‘Inevitable el cambio en SIMAS’: Jacobo admite crisis y buscará quitar a Menera
Redacción | Piedras Negras, Coah.- La crisis del agua en Piedras Negras escaló a un punto crítico y el propio alcalde Jacobo Rodríguez lo reconoció públicamente al asegurar que es “inevitable” un cambio en la dirección del sistema operador, en medio de cientos de reportes ciudadanos por agua turbia y de mala calidad en distintas colonias.
Durante una transmisión en vivo, el edil confirmó que mantiene coordinación con la subsecretaria de Gobierno en la región norte, Sonia Villarreal, en un intento por construir acuerdos políticos que permitan destrabar la situación. Sin embargo, más allá del discurso de coordinación, el problema sigue creciendo en las calles, donde familias aseguran que el agua no es apta ni para uso básico.
Colonias como Ramón Bravo, 100 Casas, Bravo y Central figuran entre las más afectadas, donde vecinos han tenido que recurrir a la compra de garrafones ante la desconfianza en el suministro. El señalamiento es directo: el sistema ya no tiene capacidad operativa suficiente, mientras la planta potabilizadora arrastra deficiencias que la convierten, según el propio alcalde, en una “bomba de tiempo”.

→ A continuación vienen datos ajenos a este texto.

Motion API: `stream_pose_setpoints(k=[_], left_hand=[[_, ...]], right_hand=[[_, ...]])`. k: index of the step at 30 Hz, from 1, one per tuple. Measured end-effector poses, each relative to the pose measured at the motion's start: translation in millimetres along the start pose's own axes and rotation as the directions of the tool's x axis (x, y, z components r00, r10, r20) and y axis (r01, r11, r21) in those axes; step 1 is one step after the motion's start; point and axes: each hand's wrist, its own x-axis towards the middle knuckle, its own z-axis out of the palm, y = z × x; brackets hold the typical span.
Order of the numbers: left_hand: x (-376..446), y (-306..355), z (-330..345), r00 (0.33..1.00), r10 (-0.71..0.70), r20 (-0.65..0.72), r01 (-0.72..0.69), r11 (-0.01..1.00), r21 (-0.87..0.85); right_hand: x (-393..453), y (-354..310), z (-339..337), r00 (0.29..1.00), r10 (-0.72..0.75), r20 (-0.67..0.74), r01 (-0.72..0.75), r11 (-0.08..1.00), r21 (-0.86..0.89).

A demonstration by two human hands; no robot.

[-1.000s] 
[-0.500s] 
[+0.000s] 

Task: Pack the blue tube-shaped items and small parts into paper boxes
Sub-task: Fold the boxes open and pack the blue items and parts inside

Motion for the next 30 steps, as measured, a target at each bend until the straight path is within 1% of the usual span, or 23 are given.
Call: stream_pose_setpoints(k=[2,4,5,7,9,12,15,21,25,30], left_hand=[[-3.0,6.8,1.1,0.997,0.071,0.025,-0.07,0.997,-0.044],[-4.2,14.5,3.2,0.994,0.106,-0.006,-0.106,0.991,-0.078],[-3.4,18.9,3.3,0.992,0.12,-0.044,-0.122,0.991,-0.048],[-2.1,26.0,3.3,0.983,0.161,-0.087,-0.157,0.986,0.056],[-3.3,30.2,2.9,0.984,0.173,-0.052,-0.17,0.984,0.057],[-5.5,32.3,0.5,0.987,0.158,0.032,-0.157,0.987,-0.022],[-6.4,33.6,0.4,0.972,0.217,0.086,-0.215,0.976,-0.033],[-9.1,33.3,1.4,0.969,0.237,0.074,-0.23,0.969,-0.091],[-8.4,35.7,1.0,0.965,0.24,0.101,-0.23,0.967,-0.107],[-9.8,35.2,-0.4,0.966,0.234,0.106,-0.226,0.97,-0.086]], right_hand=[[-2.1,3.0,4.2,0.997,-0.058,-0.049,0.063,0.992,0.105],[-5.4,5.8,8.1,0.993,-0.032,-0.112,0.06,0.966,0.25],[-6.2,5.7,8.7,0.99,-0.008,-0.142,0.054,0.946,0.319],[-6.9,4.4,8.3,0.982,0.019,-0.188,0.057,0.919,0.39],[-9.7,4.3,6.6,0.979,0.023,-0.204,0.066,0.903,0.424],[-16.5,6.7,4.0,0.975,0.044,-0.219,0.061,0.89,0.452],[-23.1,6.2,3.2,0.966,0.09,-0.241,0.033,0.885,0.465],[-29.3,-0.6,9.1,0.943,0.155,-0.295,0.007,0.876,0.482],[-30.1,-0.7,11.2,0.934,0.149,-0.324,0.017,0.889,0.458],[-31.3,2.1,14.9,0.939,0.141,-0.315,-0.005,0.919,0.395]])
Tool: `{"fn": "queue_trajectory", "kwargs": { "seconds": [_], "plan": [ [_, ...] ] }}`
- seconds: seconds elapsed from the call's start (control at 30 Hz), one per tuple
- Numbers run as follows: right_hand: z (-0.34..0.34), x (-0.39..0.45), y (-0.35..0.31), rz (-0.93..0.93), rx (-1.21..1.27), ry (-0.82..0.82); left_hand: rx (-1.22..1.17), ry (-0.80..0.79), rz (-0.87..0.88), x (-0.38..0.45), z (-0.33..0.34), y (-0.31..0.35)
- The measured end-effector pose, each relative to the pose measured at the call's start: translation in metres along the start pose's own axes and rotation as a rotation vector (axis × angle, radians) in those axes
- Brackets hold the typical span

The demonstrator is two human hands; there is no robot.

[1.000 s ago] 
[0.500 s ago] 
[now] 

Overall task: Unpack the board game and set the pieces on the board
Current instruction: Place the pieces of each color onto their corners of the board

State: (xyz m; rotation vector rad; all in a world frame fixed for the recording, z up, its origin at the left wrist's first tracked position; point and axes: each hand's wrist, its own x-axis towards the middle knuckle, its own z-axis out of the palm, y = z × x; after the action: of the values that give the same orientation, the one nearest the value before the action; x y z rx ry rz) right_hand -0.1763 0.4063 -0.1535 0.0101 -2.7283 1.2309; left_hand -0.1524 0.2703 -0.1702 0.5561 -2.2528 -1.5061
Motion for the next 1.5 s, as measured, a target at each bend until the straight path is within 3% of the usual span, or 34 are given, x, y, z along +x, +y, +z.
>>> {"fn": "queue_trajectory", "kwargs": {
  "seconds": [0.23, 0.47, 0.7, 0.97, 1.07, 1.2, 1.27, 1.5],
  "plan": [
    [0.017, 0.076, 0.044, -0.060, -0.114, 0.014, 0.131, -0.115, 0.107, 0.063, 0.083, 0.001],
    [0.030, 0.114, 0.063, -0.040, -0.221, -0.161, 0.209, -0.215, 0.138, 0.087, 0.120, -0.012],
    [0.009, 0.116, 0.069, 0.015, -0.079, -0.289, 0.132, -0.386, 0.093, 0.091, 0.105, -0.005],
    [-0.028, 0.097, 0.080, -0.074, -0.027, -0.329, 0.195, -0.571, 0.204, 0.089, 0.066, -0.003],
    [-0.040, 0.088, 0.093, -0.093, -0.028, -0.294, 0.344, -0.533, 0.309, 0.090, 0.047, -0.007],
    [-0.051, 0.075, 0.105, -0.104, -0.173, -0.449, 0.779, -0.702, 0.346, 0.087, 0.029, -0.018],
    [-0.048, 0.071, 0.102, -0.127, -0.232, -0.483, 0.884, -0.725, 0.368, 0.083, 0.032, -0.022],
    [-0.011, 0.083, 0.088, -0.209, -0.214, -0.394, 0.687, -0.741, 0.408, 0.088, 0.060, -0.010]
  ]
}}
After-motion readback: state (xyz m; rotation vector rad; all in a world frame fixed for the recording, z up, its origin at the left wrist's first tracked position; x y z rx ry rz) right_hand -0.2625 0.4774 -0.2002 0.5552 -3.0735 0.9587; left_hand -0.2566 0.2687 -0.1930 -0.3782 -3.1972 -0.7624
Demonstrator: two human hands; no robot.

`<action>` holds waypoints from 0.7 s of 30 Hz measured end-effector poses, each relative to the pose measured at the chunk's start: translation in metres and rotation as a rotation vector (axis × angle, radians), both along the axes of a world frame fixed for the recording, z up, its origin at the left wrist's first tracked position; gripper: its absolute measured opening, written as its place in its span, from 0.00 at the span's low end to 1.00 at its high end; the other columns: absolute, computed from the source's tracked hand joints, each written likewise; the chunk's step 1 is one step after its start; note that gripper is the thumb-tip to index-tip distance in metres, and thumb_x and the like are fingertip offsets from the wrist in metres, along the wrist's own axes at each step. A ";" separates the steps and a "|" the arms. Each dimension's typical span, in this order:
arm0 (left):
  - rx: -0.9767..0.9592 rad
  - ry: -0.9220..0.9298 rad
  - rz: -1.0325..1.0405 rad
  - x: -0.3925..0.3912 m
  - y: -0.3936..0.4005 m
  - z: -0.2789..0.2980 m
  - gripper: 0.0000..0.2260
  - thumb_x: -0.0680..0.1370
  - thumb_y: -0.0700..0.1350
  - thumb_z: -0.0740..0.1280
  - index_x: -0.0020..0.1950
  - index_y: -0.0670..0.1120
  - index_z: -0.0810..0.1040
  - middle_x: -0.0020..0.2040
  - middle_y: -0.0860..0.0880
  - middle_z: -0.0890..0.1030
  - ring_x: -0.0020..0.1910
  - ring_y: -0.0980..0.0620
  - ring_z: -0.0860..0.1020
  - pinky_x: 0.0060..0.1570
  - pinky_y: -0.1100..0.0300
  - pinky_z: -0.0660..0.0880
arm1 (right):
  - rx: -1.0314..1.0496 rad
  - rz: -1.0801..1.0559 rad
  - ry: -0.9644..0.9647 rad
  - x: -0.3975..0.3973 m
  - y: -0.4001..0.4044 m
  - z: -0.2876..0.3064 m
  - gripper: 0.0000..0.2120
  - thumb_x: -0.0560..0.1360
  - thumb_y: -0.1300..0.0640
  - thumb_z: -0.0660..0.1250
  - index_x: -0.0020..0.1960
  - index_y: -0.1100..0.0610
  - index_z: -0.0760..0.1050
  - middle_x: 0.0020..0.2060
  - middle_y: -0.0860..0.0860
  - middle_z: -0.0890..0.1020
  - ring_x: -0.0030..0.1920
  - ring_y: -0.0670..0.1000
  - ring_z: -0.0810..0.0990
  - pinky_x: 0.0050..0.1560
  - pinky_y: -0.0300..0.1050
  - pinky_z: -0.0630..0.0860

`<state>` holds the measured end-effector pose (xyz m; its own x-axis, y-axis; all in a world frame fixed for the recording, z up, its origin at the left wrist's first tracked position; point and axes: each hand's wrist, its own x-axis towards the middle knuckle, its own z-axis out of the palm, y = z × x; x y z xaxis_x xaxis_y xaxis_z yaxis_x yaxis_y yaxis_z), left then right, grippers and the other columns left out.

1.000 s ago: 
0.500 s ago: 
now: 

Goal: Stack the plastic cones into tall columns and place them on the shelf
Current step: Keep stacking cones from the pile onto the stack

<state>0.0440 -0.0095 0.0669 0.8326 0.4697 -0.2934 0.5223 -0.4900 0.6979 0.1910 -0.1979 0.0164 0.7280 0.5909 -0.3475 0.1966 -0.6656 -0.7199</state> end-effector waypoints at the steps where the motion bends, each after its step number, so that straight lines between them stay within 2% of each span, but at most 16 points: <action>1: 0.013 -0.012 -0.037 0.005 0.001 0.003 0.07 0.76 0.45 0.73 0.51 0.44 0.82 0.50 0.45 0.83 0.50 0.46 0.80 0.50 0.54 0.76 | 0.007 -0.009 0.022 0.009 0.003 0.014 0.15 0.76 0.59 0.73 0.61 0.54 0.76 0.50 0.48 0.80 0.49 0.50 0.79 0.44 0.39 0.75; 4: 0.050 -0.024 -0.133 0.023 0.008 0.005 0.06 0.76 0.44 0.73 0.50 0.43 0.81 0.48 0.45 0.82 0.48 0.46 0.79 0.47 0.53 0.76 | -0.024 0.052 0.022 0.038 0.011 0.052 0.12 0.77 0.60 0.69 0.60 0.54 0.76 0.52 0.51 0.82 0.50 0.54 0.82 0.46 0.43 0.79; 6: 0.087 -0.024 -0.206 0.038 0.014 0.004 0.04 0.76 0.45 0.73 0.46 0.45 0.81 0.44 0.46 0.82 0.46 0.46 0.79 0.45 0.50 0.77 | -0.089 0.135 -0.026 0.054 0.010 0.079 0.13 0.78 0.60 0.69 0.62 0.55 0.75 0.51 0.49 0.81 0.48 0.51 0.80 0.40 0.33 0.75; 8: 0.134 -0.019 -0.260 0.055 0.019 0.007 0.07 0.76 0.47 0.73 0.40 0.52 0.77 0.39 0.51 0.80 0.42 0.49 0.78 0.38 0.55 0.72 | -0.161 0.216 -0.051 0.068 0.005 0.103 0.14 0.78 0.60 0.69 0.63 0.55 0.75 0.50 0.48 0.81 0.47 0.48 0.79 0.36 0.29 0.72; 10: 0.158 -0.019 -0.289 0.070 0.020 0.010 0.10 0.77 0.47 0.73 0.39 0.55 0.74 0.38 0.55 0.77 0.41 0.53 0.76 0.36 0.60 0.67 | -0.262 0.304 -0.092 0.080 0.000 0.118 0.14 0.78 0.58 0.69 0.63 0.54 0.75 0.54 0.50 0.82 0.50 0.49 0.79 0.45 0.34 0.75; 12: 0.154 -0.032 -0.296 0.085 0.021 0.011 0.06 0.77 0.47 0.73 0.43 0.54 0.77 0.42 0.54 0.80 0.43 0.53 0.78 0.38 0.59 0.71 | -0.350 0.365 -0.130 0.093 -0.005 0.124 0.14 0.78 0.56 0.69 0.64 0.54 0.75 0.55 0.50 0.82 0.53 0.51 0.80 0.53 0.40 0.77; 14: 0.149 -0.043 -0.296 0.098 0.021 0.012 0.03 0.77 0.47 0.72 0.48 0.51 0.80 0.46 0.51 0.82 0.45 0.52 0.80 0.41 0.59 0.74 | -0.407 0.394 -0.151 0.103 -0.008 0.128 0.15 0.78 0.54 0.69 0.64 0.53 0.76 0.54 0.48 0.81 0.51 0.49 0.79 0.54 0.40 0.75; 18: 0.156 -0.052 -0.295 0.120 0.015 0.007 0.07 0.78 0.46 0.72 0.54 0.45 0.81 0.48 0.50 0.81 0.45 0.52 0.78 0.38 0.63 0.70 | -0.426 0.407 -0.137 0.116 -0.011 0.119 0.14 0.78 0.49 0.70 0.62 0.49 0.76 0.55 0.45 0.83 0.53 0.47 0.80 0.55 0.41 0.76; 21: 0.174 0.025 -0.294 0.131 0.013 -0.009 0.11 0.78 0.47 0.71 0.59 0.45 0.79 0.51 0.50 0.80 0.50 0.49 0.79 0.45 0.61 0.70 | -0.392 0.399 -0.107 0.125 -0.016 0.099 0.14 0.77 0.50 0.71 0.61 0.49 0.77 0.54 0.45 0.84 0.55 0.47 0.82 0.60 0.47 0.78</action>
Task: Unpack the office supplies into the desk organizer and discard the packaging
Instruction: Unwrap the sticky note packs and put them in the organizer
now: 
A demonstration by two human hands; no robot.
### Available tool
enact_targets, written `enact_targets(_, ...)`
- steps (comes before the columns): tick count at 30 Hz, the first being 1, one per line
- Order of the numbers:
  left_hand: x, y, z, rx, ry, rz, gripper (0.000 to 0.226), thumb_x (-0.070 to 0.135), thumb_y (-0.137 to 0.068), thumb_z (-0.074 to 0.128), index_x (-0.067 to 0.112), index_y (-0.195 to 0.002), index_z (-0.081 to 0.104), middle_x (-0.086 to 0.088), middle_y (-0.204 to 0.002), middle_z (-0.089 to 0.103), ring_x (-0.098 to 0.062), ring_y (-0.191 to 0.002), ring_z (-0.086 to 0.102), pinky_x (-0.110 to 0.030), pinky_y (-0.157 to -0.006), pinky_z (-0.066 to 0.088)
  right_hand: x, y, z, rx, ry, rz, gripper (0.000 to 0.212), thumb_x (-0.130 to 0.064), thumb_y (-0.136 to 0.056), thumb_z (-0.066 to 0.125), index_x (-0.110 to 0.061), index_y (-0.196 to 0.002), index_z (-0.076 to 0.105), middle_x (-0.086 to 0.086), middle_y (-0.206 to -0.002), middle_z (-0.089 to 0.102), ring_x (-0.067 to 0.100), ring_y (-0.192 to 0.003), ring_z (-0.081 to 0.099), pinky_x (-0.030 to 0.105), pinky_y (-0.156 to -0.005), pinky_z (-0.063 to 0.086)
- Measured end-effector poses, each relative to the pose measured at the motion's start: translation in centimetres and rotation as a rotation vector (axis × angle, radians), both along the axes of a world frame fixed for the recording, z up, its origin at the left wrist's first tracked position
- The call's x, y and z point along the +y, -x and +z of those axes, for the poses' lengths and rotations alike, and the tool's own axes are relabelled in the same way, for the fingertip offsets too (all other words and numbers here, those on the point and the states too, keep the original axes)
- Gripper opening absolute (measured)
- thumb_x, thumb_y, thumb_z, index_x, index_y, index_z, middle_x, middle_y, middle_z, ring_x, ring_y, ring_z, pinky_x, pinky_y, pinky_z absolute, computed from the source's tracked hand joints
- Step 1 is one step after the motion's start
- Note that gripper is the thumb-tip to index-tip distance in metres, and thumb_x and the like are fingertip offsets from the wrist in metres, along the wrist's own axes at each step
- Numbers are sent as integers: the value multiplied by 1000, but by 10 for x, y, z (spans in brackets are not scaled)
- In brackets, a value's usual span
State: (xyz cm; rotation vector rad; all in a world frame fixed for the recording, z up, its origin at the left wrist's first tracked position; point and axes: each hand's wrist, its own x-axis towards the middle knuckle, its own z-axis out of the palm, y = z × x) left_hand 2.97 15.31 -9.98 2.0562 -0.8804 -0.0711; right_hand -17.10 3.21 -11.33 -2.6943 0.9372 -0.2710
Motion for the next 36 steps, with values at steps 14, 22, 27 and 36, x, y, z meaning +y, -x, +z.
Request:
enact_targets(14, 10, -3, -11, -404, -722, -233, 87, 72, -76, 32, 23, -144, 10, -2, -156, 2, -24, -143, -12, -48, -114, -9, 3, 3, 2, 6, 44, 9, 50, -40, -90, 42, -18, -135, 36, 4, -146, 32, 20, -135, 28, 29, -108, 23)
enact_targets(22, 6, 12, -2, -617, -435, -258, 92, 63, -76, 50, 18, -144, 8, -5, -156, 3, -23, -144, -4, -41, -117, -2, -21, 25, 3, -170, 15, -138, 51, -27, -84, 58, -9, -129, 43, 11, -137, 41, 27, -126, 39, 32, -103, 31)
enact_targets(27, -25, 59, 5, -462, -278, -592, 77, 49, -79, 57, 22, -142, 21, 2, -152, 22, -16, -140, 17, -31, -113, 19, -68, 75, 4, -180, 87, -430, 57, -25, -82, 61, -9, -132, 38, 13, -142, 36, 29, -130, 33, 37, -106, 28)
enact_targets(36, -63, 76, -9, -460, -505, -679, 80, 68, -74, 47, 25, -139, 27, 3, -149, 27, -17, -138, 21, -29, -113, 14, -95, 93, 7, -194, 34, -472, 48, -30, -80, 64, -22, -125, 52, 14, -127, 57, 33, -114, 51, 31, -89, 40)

El edil no solo apuntó a fallas técnicas, sino a una crisis de liderazgo dentro del organismo, al señalar falta de dirección, control y administración. En ese contexto, dejó entrever que el actual gerente, Lorenzo Menera, tendría los días contados, insistiendo en la necesidad de colocar a un perfil profesional que encabece un cambio de fondo en el sistema.
A la par de la reconfiguración del Consejo de SIMAS, el alcalde dejó claro que el objetivo central es remover a Lorenzo Menera de la gerencia del organismo, una decisión que considera necesaria para destrabar la crisis operativa y política. El cambio, dijo, es parte de una ruta que deberá validarse en Cabildo, en medio de resistencias y bloqueos que han frenado acciones concretas.
El plan del alcalde pasa por reconfigurar el Consejo de SIMAS mediante la aprobación del Cabildo, un proceso que reconoce está atorado por intereses políticos y divisiones internas. Mientras se habla de “operación cicatriz” y reconstrucción de acuerdos, la realidad es que la ciudad enfrenta una emergencia cotidiana: hogares donde no se puede bañar a los niños, ni lavar utensilios, en una crisis que ya rebasó lo político y exige soluciones inmediatas.